- **Available data**:
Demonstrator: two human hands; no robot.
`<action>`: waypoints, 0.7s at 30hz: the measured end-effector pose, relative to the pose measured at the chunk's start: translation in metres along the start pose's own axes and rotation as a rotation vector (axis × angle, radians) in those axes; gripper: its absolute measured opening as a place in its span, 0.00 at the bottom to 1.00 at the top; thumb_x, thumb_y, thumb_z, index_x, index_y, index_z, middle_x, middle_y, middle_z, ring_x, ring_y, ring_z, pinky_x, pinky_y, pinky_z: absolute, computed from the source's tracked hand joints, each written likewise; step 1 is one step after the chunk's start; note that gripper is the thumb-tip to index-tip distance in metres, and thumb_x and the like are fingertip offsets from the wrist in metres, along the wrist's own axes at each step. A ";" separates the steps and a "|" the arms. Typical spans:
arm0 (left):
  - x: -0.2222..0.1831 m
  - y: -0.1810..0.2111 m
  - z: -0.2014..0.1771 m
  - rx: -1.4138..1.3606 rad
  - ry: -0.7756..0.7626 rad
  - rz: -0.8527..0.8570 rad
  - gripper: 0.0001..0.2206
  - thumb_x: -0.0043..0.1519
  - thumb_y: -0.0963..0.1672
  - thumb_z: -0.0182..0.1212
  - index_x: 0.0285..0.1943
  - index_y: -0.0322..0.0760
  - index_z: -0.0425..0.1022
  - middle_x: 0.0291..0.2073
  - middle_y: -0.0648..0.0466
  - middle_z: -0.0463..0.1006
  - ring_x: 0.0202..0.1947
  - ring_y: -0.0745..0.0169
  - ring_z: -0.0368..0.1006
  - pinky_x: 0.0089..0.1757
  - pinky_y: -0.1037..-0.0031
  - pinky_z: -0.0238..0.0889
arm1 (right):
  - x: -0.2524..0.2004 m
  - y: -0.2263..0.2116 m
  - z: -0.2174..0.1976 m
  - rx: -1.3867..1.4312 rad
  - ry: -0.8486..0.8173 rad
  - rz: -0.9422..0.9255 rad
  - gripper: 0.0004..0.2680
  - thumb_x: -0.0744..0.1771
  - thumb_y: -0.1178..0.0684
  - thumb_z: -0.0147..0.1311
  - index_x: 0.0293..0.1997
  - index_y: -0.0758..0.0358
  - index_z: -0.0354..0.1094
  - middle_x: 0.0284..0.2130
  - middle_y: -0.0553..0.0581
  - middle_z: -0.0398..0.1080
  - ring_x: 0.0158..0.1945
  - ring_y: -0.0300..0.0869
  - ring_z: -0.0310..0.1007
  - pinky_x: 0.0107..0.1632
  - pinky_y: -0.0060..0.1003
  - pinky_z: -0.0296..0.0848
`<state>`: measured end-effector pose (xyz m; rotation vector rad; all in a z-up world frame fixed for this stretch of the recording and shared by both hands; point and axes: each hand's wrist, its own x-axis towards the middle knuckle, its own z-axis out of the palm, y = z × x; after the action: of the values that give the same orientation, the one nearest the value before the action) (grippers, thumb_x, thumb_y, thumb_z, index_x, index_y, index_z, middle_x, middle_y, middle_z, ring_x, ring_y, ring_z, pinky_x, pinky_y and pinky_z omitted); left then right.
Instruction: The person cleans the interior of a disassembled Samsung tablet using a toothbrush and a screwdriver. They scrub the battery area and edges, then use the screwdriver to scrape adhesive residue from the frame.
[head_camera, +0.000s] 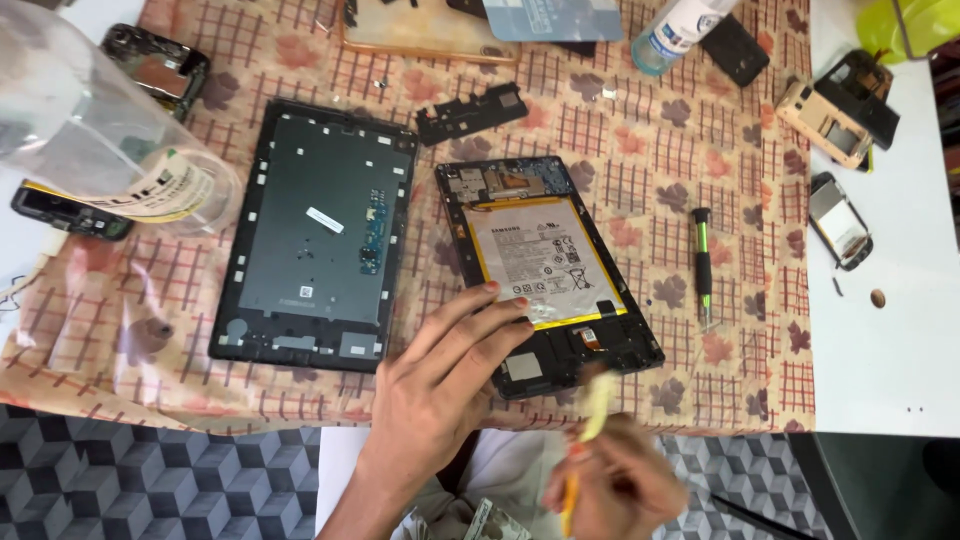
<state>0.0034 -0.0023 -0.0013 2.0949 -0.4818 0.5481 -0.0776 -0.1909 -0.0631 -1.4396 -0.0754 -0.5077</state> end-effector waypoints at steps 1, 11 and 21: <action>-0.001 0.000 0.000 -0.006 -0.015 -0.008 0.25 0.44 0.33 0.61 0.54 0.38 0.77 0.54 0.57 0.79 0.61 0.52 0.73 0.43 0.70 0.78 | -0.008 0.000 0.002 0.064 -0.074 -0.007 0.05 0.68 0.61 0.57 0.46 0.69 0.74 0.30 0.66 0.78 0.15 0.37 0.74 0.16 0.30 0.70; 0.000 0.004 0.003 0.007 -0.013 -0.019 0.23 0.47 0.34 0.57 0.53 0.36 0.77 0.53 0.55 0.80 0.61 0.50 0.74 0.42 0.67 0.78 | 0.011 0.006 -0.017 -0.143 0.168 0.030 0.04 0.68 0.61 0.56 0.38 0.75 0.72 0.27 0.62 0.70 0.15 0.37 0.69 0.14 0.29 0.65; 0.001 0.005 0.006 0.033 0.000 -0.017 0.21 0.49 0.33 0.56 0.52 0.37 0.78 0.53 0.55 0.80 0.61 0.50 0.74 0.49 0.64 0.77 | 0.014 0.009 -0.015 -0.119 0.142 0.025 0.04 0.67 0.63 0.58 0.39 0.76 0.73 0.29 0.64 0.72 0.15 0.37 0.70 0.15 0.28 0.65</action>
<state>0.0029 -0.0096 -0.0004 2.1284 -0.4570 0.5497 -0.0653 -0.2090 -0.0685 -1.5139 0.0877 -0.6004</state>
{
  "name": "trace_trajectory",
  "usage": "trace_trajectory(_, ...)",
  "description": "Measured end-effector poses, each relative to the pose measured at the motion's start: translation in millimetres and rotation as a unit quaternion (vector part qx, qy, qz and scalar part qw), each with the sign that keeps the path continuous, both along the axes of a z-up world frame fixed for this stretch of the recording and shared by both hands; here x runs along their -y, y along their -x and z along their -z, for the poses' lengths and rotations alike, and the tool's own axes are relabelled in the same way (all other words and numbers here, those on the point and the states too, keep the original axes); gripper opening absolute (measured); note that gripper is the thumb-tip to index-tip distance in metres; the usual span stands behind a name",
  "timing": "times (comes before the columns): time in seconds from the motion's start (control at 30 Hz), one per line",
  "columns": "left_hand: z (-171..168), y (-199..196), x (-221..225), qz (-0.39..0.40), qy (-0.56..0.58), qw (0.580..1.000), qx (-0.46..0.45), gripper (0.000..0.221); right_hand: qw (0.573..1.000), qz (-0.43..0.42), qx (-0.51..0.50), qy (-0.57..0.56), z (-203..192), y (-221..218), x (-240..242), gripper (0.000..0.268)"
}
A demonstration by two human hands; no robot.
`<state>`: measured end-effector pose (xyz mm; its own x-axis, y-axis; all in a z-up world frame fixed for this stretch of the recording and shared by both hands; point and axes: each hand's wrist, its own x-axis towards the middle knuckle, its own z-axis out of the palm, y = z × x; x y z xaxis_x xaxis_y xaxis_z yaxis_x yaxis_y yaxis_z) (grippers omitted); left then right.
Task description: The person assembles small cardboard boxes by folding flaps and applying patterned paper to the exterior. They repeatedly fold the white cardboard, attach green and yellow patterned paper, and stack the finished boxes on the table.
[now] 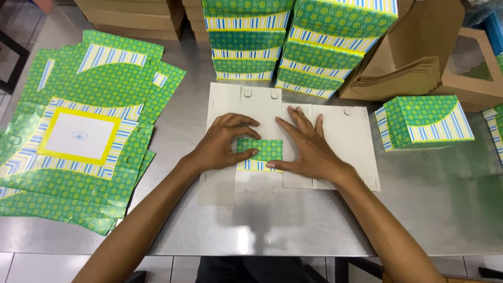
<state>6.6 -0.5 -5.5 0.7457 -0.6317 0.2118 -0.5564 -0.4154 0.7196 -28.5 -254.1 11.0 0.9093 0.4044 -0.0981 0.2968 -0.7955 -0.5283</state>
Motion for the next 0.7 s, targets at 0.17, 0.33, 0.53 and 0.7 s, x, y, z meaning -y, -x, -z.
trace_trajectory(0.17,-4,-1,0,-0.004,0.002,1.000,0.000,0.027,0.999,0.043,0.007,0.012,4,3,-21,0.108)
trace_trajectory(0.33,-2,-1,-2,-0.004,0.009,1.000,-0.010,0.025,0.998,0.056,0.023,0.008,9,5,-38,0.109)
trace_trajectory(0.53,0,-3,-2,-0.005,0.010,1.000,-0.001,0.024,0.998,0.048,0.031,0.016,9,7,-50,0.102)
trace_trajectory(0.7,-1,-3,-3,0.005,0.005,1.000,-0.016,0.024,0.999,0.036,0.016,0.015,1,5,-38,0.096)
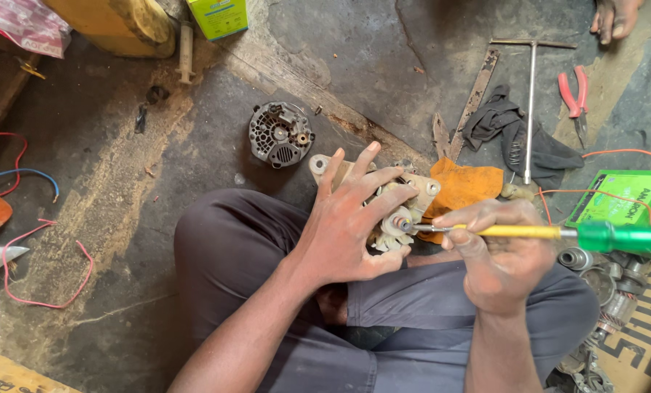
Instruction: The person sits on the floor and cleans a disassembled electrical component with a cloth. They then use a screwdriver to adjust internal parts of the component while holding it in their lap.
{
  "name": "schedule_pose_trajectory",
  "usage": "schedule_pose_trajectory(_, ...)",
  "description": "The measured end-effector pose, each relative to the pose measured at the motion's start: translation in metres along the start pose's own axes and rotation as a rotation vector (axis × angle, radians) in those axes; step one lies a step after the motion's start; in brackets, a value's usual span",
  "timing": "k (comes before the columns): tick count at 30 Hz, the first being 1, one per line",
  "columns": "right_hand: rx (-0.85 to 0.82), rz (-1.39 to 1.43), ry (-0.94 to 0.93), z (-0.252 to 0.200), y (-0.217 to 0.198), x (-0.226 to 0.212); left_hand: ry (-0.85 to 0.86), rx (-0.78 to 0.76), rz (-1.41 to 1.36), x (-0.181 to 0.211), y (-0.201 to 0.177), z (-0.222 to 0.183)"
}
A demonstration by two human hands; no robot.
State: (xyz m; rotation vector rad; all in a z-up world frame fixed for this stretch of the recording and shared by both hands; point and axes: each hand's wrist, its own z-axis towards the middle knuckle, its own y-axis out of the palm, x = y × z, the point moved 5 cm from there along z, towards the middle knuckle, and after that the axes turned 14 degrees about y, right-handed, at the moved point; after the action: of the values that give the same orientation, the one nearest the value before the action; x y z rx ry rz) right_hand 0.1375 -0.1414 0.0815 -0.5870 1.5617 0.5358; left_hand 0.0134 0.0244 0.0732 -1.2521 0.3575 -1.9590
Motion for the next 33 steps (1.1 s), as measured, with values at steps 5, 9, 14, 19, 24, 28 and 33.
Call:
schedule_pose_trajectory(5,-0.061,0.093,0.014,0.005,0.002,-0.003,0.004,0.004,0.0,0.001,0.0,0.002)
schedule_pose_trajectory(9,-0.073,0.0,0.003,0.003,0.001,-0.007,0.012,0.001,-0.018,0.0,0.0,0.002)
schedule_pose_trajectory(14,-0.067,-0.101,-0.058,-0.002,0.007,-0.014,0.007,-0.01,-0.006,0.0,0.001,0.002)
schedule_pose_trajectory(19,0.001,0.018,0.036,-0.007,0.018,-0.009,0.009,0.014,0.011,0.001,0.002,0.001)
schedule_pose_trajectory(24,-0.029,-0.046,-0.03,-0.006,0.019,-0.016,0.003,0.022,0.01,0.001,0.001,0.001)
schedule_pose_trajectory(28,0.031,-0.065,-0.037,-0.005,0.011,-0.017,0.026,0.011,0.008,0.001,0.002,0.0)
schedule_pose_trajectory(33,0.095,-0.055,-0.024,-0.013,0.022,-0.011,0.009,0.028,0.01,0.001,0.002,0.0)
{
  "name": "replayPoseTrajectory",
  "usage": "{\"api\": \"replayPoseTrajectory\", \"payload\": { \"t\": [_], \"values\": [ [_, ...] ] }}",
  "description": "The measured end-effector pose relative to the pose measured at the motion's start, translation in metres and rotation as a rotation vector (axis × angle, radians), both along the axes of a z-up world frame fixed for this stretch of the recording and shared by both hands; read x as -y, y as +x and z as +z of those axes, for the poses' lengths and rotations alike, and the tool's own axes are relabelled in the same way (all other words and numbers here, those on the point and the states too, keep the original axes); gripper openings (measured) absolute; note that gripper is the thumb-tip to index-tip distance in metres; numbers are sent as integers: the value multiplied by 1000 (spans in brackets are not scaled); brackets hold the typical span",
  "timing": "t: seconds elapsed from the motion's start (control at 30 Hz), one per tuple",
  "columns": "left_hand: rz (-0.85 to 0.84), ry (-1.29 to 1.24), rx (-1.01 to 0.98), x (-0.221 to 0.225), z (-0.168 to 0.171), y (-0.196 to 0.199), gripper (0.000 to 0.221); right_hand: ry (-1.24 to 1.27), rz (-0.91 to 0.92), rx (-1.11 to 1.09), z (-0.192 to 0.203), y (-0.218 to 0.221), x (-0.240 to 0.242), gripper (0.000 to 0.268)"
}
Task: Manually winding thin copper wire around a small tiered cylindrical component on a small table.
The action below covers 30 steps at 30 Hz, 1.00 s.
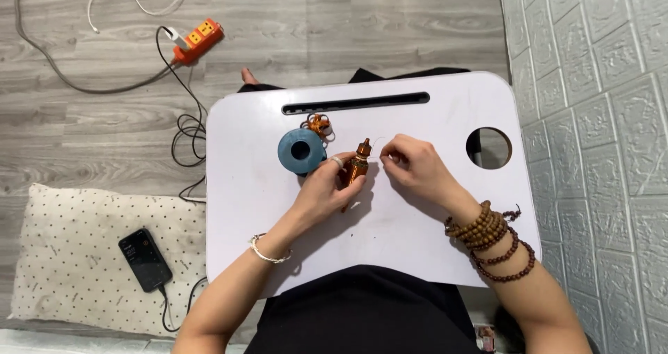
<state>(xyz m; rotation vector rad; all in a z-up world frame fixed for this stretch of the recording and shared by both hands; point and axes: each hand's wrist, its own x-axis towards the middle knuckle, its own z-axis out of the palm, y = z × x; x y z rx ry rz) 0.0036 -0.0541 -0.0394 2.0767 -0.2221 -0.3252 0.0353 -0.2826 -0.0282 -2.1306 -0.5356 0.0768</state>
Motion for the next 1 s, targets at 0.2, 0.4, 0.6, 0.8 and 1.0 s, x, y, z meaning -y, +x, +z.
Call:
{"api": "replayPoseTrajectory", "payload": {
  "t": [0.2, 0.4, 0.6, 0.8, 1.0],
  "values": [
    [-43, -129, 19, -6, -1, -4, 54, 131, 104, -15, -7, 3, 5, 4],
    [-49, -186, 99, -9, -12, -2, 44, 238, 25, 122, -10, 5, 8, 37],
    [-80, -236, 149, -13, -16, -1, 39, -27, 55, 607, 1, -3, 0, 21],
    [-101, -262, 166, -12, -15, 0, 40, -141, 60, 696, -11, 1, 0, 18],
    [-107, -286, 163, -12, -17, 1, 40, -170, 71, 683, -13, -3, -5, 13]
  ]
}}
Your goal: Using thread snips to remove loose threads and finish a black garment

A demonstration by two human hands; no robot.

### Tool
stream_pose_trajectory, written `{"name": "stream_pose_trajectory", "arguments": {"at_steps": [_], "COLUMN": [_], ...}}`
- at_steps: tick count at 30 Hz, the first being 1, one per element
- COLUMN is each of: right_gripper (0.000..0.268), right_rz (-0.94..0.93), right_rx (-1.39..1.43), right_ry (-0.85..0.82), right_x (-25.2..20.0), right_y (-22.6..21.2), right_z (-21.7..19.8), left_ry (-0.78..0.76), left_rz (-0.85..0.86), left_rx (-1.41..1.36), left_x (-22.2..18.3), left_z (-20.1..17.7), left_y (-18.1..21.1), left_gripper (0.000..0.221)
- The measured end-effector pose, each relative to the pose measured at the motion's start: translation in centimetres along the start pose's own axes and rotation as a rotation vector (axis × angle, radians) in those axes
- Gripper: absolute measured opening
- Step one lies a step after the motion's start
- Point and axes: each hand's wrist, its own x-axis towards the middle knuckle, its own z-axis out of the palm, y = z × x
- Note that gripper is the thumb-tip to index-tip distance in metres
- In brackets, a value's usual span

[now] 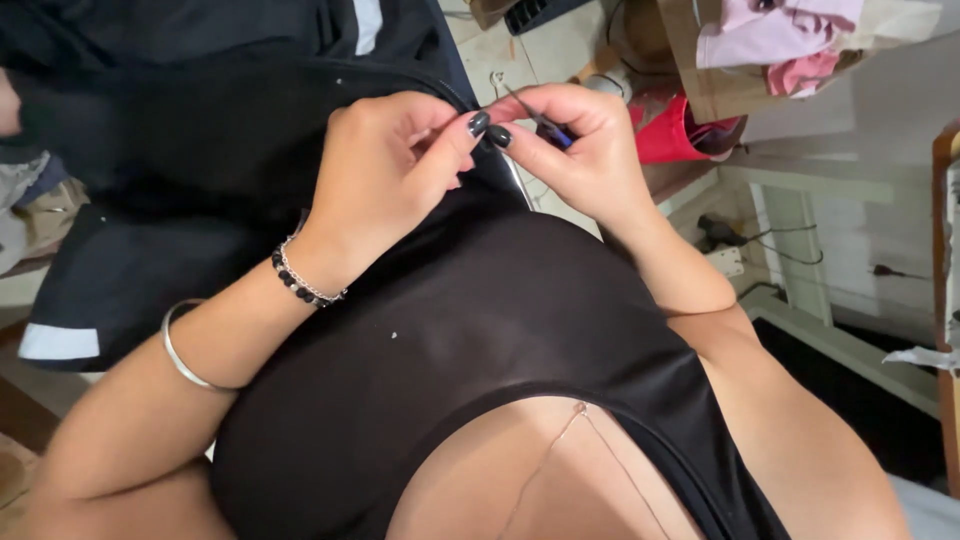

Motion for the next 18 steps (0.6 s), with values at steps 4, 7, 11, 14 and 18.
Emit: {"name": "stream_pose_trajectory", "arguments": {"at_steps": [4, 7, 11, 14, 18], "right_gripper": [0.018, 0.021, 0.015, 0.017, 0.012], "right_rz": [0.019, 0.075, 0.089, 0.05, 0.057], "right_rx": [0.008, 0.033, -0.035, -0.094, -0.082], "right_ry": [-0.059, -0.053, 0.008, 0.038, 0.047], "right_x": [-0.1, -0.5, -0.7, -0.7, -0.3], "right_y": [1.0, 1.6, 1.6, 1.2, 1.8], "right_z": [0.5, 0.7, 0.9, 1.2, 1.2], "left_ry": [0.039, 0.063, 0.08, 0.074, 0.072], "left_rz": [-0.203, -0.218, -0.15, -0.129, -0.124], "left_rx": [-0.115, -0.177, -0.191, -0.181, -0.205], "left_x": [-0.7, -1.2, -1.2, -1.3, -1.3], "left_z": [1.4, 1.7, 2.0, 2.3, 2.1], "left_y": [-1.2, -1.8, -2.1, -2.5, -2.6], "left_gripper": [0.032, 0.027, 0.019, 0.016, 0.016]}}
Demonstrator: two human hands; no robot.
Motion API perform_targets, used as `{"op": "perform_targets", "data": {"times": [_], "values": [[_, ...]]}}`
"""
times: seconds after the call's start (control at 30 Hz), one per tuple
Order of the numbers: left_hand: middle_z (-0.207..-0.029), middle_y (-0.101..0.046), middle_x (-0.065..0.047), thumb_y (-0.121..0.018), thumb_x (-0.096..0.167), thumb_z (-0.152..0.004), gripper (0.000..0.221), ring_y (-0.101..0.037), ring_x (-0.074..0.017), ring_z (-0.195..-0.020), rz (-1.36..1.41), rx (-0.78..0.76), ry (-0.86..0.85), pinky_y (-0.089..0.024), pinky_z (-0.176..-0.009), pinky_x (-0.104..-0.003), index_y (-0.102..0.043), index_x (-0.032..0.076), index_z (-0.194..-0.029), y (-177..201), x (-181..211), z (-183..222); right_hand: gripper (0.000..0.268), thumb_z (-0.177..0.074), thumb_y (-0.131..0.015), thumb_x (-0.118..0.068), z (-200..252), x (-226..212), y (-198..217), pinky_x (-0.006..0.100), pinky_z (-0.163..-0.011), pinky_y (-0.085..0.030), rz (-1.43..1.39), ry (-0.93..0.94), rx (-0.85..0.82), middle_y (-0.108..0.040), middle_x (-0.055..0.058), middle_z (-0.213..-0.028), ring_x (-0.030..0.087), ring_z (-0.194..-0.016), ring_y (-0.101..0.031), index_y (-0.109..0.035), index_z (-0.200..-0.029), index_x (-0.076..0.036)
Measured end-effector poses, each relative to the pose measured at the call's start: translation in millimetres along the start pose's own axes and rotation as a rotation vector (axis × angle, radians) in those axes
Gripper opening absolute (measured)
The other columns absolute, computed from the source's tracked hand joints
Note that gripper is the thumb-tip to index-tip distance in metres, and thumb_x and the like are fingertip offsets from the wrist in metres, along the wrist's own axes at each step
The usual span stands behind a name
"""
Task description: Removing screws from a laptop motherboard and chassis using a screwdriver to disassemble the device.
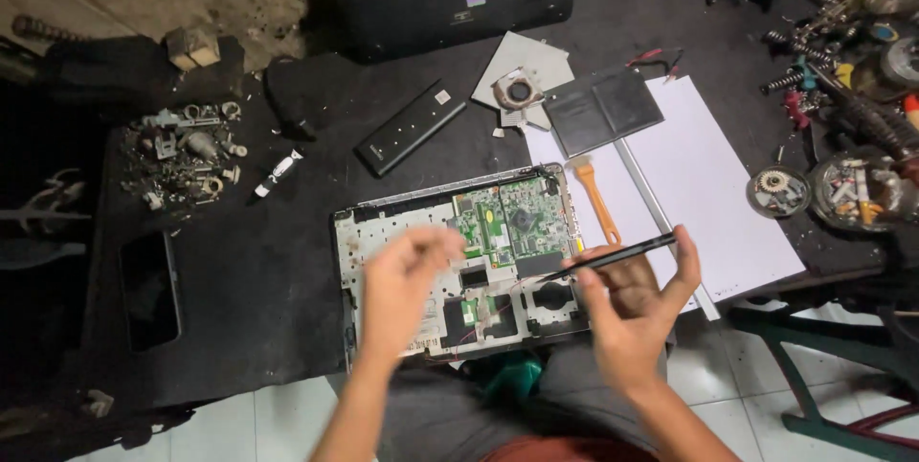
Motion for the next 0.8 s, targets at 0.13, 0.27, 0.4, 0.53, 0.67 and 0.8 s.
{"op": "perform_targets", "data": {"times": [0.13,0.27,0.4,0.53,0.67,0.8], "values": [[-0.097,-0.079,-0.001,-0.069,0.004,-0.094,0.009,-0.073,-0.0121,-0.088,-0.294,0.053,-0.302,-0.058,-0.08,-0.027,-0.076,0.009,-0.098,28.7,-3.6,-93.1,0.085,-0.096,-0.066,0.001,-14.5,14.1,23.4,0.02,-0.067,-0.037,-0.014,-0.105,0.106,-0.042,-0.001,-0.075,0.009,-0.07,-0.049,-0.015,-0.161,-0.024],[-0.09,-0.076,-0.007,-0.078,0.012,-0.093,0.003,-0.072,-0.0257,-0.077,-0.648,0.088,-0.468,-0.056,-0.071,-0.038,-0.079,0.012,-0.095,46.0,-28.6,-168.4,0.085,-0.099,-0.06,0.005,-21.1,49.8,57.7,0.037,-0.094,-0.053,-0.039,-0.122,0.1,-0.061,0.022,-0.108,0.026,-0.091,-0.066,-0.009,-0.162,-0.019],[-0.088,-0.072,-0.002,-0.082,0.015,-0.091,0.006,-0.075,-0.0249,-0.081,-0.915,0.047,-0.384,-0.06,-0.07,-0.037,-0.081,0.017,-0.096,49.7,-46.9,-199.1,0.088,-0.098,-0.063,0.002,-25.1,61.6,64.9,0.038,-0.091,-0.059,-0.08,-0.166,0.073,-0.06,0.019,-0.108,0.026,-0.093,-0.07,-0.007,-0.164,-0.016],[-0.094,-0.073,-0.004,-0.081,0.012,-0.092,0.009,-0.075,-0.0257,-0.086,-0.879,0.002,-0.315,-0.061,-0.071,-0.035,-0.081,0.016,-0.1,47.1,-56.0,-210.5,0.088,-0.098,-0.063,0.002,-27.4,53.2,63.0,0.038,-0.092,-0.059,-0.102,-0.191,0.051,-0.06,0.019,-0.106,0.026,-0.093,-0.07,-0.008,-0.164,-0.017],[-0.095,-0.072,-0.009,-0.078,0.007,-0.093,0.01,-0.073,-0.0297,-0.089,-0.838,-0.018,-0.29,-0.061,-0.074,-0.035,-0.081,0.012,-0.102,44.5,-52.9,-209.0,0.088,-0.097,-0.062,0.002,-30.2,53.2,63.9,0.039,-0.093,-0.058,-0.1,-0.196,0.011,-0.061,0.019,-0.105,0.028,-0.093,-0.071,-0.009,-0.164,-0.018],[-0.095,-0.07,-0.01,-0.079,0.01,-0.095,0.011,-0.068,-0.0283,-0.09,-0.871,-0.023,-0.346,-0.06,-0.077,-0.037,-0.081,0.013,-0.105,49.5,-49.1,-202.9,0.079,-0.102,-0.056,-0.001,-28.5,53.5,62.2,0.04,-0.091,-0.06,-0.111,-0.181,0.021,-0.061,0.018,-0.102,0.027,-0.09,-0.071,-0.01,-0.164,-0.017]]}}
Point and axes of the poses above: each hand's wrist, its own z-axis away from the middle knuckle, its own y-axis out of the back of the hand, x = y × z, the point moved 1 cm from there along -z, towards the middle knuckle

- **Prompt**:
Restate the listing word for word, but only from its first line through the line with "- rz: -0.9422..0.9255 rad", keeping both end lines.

- **Solution to this task**:
Demonstrator: two human hands; no robot.
`<action>`: waypoints, 0.7s at 30hz: the measured end-effector pose, relative to the pose measured at the chunk's start: translation in metres along the start pose's own axes and rotation as a rotation vector (axis × angle, radians) in those axes; gripper: its absolute measured opening as a place in its span, 0.00 at the bottom to 1.00 at the top; thumb_x, thumb_y, thumb_z, index_x, index_y, index_z, middle_x, middle_y, middle_z, ring_x, ring_y, ring_z, pinky_x, pinky_y, pinky_z: absolute, computed from the source's tracked hand joints, each written likewise; step 1 is one step after the chunk's start; note that gripper is the thumb-tip to index-tip distance in metres, and thumb_x and the like are fingertip offsets from the wrist in metres, along the wrist's own axes at each step. A ";" separates the steps and a "|" the arms. Typical spans:
arm0 (left):
  - x: -0.2222..0.1831 m
  - y: -0.1810..0.2111 m
  - z: -0.2014..0.1771 m
  - rx: -1.4138..1.3606 rad
  - ry: -0.7756..0.7626 rad
  - rz: -0.8527..0.8570 rad
  - gripper: 0.0001..0.2206
  - thumb_x: -0.0043..0.1519
  - thumb_y: -0.0963..0.1672
  - thumb_z: -0.0182..0.1212
  - index_x: 0.0285..0.1943
  - index_y: -0.0322..0.0760
  - index_z: -0.0425..0.1022
  - middle_x: 0.0291..0.2073
  - middle_y: -0.0648..0.0466
  - middle_z: -0.0463..0.1006
  - ring_x: 0.0202..0.1947
  - ring_y: -0.0745..0.0169
  - ring_z: -0.0368..0.1006
  - pinky_x: 0.0089..0.1757
  - pinky_y: -0.1037..-0.0031
  - pinky_z: -0.0238..0.0889
arm1 (right):
  - x: -0.2524..0.2004 m
  - y: -0.2263..0.2116 m
  - z: -0.2174..0.1976 m
  - rx: -1.3867..1.4312 rad
  - ry: -0.8486..0.8173 rad
  - rz: -0.9422..0.9255 rad

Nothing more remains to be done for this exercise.